* _TASK TO COMPLETE_: Answer with one figure only, the number of lines below in which "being" occurs.

* _THE RECORDS_:
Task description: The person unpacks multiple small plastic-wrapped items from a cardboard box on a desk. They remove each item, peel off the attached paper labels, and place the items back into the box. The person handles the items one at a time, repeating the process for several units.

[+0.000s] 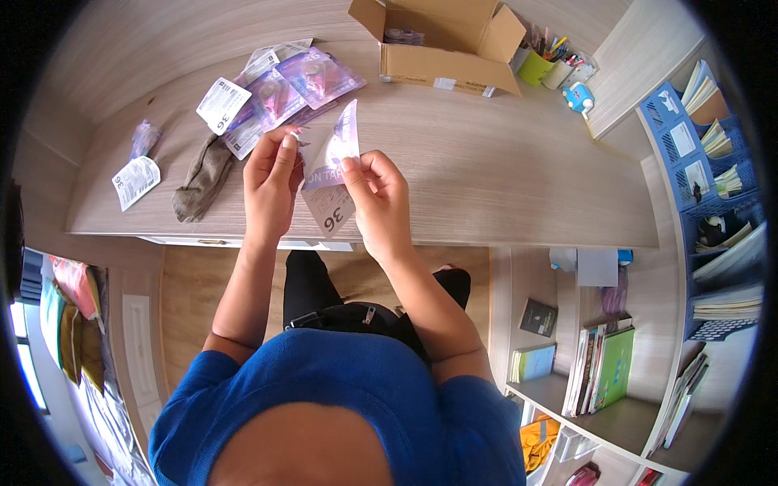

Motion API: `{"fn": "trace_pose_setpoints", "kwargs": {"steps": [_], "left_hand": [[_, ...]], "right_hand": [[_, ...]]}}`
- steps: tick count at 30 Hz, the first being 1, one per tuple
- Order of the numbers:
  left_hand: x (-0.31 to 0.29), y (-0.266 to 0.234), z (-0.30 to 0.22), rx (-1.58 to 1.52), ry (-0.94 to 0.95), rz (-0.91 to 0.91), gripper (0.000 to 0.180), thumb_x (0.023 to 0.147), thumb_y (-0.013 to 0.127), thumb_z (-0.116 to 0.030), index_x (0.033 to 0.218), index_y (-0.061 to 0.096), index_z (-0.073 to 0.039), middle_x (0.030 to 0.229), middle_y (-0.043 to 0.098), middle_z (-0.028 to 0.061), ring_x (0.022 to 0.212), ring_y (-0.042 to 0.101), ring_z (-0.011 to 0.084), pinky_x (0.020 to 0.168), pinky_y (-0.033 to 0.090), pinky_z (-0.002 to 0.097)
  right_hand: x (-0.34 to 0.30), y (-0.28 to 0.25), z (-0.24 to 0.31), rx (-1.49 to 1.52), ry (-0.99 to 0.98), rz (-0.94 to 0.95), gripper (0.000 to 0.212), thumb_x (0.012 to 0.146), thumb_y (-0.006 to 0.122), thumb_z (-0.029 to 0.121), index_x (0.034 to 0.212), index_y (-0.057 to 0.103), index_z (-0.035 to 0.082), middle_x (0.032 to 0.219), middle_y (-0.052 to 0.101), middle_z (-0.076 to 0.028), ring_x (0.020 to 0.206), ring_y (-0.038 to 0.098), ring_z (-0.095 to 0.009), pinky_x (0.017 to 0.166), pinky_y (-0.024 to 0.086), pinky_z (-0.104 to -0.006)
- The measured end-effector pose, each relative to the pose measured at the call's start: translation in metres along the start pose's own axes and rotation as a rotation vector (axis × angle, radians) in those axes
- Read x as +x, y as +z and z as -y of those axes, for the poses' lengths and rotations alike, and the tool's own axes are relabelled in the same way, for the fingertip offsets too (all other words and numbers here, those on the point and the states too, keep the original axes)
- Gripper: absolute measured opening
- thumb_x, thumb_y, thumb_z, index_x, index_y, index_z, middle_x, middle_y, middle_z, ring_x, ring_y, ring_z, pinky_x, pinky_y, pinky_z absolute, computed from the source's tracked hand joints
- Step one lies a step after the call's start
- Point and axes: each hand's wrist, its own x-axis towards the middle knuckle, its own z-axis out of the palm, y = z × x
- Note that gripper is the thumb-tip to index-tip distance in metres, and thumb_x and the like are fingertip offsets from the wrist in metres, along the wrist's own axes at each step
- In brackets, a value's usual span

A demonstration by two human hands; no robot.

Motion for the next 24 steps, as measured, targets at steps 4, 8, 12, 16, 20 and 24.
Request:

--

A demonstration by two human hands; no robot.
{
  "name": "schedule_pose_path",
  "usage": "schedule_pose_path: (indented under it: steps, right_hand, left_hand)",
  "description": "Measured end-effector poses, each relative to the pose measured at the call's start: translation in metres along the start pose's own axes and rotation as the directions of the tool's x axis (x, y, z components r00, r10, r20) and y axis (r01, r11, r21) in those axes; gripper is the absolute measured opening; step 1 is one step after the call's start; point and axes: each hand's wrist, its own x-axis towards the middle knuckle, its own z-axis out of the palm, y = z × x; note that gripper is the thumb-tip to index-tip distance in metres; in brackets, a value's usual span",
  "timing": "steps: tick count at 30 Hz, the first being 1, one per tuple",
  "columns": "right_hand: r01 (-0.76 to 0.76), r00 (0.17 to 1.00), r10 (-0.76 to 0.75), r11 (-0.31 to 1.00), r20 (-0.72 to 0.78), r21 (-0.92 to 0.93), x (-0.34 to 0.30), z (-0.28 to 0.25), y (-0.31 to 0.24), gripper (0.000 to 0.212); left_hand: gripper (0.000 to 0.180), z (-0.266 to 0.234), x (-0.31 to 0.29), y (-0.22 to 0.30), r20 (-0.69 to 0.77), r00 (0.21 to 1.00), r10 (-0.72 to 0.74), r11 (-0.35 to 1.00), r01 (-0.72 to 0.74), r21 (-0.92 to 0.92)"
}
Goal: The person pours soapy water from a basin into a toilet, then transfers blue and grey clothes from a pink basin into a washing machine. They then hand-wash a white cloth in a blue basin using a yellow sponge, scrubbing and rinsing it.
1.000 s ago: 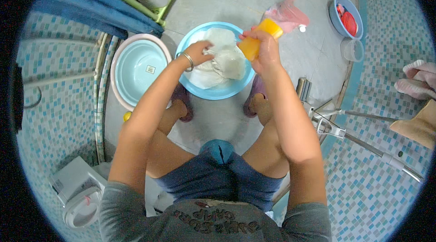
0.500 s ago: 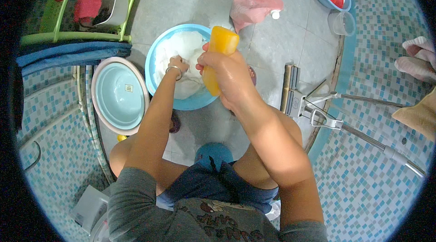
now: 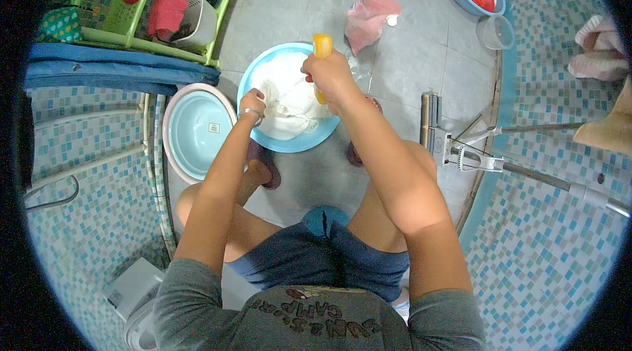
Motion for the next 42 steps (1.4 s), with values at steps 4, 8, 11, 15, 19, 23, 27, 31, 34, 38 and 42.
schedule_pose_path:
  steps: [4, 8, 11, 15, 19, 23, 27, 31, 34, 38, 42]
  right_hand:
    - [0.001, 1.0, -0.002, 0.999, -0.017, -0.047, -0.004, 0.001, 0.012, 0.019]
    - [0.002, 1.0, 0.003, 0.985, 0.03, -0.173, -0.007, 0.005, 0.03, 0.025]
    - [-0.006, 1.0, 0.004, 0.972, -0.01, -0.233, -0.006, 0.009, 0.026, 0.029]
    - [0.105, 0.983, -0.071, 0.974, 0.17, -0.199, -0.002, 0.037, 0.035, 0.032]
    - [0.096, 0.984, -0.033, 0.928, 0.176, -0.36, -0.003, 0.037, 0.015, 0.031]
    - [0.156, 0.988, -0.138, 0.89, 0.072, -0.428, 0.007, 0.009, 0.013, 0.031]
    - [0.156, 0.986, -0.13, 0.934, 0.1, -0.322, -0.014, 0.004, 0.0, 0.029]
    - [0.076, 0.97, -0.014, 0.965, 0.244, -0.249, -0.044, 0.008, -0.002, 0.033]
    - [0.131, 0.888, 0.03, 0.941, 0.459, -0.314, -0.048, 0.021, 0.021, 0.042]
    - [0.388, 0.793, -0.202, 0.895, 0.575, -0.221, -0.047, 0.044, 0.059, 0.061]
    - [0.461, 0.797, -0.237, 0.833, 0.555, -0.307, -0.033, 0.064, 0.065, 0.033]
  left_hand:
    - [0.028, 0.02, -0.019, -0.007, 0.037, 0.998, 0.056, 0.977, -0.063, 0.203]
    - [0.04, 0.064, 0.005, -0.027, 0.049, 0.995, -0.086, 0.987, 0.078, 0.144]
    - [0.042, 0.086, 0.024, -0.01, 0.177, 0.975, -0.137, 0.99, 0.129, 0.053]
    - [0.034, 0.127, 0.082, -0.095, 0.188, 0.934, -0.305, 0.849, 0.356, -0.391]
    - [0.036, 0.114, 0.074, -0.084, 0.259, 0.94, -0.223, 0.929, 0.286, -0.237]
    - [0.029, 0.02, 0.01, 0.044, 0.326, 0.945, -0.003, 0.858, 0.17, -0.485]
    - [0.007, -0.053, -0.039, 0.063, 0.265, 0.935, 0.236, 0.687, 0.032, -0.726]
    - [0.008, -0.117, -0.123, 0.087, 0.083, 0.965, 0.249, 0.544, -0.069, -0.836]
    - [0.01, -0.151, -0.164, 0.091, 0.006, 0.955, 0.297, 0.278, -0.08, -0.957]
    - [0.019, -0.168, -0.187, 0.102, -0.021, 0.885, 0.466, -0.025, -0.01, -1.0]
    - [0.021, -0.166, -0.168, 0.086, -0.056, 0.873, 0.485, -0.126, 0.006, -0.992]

* _THE COMPLETED TASK_: 2